■ What you should do:
In the data that follows, each entry is to be restated exactly.

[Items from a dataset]
*** Block opens ***
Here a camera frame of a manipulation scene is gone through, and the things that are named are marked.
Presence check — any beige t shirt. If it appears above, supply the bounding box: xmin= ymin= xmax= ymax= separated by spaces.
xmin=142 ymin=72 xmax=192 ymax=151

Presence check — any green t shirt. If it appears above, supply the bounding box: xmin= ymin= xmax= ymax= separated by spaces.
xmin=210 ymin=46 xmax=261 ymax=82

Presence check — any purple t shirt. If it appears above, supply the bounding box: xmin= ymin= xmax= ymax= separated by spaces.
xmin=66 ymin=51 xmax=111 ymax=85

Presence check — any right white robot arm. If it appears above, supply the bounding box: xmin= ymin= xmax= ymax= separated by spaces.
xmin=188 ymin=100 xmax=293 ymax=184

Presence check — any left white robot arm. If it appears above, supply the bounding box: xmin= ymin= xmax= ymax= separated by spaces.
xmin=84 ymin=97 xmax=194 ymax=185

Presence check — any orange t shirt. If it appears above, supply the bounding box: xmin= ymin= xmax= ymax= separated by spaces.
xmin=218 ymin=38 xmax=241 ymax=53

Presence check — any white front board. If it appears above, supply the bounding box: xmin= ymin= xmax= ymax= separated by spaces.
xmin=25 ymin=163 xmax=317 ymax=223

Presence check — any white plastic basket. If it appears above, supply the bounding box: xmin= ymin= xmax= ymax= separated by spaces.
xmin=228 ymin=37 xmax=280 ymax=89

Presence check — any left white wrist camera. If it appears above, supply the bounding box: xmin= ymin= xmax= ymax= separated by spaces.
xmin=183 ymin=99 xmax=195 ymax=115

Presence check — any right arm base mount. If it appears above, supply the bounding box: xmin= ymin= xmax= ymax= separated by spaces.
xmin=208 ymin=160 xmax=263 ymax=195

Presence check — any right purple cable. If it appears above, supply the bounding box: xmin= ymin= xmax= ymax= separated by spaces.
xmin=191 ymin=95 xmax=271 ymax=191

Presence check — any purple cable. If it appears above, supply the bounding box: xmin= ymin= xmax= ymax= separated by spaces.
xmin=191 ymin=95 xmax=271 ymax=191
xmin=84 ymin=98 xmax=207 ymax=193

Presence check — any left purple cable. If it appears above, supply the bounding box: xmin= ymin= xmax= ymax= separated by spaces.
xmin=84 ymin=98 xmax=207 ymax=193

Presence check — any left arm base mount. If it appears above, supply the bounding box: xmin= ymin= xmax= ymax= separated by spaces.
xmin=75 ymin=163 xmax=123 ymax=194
*** Block closes ***
■ Written answer:
Here a camera frame of a manipulation scene is gone through, and the things that are named are marked.
Presence check — any beige t shirt. If it appears above, supply the bounding box: xmin= ymin= xmax= ymax= separated by spaces.
xmin=142 ymin=72 xmax=192 ymax=151

Presence check — any green t shirt. If it appears above, supply the bounding box: xmin= ymin= xmax= ymax= separated by spaces.
xmin=210 ymin=46 xmax=261 ymax=82

Presence check — any purple t shirt. If it appears above, supply the bounding box: xmin= ymin= xmax= ymax= separated by spaces.
xmin=66 ymin=51 xmax=111 ymax=85

Presence check — any right white robot arm. If it appears above, supply the bounding box: xmin= ymin= xmax= ymax= separated by spaces.
xmin=188 ymin=100 xmax=293 ymax=184

Presence check — any left white robot arm. If it appears above, supply the bounding box: xmin= ymin= xmax= ymax= separated by spaces.
xmin=84 ymin=97 xmax=194 ymax=185

Presence check — any orange t shirt. If it appears above, supply the bounding box: xmin= ymin= xmax= ymax= separated by spaces.
xmin=218 ymin=38 xmax=241 ymax=53

Presence check — any white front board. If it appears above, supply the bounding box: xmin= ymin= xmax= ymax= separated by spaces.
xmin=25 ymin=163 xmax=317 ymax=223

Presence check — any white plastic basket. If it appears above, supply the bounding box: xmin= ymin= xmax= ymax= separated by spaces.
xmin=228 ymin=37 xmax=280 ymax=89

Presence check — any left white wrist camera. If it appears above, supply the bounding box: xmin= ymin= xmax= ymax= separated by spaces.
xmin=183 ymin=99 xmax=195 ymax=115

Presence check — any right arm base mount. If it appears above, supply the bounding box: xmin= ymin= xmax= ymax= separated by spaces.
xmin=208 ymin=160 xmax=263 ymax=195

Presence check — any right purple cable. If it appears above, supply the bounding box: xmin= ymin= xmax= ymax= separated by spaces.
xmin=191 ymin=95 xmax=271 ymax=191

Presence check — any purple cable. If it appears above, supply the bounding box: xmin= ymin= xmax= ymax= separated by spaces.
xmin=191 ymin=95 xmax=271 ymax=191
xmin=84 ymin=98 xmax=207 ymax=193

Presence check — any left purple cable. If it appears above, supply the bounding box: xmin= ymin= xmax= ymax= separated by spaces.
xmin=84 ymin=98 xmax=207 ymax=193

Presence check — any left arm base mount. If it appears above, supply the bounding box: xmin= ymin= xmax= ymax= separated by spaces.
xmin=75 ymin=163 xmax=123 ymax=194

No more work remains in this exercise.